Items from a data source

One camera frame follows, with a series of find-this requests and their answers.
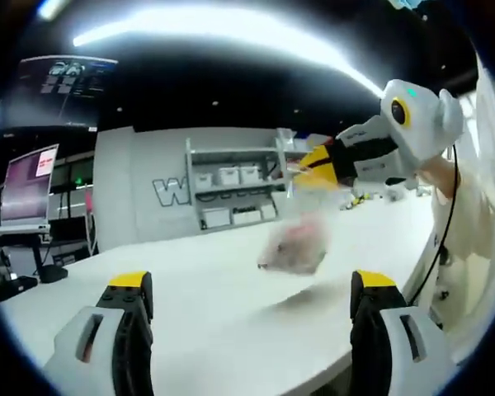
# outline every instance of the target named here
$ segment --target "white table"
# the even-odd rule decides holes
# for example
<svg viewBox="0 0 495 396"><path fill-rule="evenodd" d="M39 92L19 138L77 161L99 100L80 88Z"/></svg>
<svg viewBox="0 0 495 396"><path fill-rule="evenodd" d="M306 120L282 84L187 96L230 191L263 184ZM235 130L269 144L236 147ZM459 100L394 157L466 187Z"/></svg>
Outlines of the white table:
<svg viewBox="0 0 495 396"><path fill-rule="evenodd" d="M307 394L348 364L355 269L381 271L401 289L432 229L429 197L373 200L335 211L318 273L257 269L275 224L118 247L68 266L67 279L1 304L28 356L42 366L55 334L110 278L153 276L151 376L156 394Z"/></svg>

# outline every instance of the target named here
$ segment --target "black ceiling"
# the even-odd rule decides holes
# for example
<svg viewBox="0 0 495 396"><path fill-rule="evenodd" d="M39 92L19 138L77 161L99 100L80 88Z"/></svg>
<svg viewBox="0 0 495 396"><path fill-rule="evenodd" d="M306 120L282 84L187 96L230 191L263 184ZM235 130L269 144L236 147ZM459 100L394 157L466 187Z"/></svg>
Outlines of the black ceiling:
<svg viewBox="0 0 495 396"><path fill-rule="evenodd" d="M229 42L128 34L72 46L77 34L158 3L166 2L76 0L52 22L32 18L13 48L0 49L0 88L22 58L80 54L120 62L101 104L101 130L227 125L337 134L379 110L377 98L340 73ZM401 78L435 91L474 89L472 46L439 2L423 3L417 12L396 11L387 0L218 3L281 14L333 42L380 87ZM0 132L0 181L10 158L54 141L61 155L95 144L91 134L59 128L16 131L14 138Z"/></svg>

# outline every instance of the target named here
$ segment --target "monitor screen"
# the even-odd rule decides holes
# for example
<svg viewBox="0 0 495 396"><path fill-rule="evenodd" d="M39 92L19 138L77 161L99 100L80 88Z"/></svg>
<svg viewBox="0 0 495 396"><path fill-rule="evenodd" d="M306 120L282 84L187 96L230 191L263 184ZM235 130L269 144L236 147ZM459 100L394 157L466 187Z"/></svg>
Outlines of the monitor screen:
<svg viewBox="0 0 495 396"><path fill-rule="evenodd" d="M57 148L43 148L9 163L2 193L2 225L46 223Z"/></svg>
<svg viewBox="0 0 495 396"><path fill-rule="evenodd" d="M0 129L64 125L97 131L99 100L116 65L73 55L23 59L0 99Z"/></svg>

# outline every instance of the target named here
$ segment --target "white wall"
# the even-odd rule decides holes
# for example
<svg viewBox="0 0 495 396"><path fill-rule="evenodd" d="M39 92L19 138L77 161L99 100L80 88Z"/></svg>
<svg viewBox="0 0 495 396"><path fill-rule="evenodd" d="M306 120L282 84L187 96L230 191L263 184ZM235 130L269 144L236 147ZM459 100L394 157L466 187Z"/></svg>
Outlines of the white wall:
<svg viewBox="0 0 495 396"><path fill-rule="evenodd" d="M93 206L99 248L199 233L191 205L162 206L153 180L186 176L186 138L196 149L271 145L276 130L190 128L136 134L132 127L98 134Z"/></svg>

==

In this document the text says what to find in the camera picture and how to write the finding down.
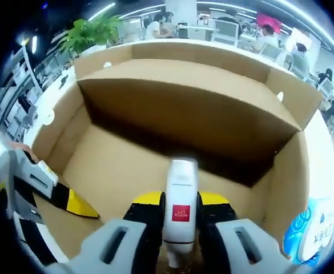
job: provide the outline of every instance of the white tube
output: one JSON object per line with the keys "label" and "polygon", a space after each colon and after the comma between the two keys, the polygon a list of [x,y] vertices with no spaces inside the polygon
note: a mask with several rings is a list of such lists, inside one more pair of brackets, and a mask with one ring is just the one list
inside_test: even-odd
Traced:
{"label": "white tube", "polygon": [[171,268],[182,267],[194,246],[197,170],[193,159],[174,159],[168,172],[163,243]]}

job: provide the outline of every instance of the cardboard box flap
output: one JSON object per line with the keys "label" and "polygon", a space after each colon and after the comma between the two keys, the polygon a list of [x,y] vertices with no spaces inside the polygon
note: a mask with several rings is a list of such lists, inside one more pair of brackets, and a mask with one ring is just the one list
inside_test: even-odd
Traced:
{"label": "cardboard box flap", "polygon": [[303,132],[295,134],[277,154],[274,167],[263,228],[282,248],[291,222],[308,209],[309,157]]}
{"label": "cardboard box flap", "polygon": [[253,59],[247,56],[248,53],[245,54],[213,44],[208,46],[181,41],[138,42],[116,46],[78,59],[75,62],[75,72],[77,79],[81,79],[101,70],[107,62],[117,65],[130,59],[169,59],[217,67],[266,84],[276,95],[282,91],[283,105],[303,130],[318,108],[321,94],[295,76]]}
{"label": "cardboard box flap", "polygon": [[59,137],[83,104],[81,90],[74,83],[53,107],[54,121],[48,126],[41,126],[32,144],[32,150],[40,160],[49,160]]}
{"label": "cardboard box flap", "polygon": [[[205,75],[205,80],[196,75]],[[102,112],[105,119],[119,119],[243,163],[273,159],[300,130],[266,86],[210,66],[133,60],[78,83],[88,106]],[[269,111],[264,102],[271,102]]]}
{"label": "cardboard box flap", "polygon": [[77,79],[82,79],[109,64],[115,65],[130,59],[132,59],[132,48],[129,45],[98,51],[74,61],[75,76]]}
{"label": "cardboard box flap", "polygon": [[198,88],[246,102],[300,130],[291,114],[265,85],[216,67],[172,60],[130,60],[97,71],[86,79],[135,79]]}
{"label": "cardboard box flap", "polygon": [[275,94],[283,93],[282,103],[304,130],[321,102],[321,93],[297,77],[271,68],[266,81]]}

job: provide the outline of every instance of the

--

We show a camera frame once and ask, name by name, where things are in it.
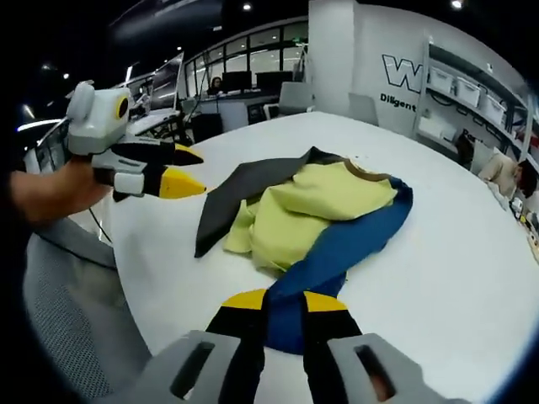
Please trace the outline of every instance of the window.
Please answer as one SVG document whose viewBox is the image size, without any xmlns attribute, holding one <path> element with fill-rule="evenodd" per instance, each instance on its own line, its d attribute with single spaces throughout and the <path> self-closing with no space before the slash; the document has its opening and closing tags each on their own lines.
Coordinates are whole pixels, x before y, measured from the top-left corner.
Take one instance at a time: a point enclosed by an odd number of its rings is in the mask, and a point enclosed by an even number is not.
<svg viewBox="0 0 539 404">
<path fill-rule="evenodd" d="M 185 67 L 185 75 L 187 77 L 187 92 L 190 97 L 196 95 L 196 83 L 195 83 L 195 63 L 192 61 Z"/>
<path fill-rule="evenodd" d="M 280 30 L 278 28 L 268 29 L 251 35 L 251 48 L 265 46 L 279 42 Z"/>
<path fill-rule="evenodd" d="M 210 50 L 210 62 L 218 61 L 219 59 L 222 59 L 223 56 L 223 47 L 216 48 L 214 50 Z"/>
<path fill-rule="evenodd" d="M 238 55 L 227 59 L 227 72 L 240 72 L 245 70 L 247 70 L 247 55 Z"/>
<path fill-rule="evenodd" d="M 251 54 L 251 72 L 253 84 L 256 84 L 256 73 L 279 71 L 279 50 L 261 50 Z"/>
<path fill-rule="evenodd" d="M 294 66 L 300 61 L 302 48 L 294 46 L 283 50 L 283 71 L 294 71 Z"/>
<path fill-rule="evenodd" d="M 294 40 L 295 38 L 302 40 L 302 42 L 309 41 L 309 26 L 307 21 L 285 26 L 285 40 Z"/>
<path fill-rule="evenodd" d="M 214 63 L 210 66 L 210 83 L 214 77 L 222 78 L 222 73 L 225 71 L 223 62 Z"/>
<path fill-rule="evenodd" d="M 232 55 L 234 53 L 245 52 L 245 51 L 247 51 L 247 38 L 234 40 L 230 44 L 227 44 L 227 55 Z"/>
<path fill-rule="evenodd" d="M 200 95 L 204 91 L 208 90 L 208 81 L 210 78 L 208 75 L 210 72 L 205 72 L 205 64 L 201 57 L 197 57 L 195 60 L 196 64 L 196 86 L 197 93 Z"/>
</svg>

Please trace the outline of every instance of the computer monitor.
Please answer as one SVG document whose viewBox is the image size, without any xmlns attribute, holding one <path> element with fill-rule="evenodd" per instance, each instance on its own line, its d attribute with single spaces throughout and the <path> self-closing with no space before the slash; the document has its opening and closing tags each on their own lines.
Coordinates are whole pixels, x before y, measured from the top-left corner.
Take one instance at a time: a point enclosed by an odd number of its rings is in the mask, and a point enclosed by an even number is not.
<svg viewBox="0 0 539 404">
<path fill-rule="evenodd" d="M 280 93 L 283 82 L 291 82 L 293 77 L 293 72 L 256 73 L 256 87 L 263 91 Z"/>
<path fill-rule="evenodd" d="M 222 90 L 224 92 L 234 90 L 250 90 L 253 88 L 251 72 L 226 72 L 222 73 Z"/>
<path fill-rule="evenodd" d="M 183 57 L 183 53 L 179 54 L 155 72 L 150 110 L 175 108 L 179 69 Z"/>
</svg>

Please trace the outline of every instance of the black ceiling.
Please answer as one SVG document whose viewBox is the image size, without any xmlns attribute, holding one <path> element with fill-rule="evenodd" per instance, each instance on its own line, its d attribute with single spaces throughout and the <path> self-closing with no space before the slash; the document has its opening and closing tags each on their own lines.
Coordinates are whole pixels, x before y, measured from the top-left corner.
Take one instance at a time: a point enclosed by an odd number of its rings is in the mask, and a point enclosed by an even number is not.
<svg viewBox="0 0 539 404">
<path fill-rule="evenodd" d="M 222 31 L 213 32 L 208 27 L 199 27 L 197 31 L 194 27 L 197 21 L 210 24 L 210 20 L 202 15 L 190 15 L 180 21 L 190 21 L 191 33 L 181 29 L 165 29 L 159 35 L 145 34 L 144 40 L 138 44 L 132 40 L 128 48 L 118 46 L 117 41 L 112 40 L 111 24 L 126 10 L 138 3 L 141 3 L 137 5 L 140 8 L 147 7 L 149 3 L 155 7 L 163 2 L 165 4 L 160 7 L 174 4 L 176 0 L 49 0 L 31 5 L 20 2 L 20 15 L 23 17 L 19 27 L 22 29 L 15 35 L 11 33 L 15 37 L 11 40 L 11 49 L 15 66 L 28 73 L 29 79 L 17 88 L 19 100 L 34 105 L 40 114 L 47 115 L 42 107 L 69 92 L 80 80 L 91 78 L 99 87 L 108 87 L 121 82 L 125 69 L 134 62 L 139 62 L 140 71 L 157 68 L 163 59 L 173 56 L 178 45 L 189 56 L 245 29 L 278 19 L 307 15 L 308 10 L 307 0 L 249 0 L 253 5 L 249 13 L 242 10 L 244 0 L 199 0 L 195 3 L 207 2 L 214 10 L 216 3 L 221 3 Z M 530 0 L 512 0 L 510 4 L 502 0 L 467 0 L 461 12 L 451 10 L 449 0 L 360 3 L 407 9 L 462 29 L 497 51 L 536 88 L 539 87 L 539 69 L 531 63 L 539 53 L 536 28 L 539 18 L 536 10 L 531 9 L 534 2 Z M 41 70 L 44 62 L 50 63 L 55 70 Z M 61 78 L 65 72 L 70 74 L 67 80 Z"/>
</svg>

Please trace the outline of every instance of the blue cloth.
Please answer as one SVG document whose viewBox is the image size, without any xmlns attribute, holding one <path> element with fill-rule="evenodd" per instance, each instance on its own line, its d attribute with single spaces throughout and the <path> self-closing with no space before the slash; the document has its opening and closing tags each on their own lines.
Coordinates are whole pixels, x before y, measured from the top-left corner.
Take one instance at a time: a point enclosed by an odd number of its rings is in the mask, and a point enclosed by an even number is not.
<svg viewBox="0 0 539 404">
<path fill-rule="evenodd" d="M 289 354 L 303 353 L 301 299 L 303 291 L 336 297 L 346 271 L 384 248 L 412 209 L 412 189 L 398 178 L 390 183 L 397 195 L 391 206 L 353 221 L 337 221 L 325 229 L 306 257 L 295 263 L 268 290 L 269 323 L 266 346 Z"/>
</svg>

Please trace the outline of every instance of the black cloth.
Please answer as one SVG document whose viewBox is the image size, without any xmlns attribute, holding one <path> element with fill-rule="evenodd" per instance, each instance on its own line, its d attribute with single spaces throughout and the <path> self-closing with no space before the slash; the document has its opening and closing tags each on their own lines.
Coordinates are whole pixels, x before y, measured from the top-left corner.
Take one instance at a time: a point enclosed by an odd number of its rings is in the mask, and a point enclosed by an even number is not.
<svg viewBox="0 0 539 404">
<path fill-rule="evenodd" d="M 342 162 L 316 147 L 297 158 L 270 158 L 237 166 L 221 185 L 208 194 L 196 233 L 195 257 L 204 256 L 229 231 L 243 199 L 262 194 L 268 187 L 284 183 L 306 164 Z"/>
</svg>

## What you will do
Return the lines of the records that include the string "camera".

## Answer to the problem
One camera frame follows, with a series of find-this requests and their answers.
In this document the text says what to find in the camera picture and how to write the finding down.
We show a camera frame once and ask, name by name, where things are in it.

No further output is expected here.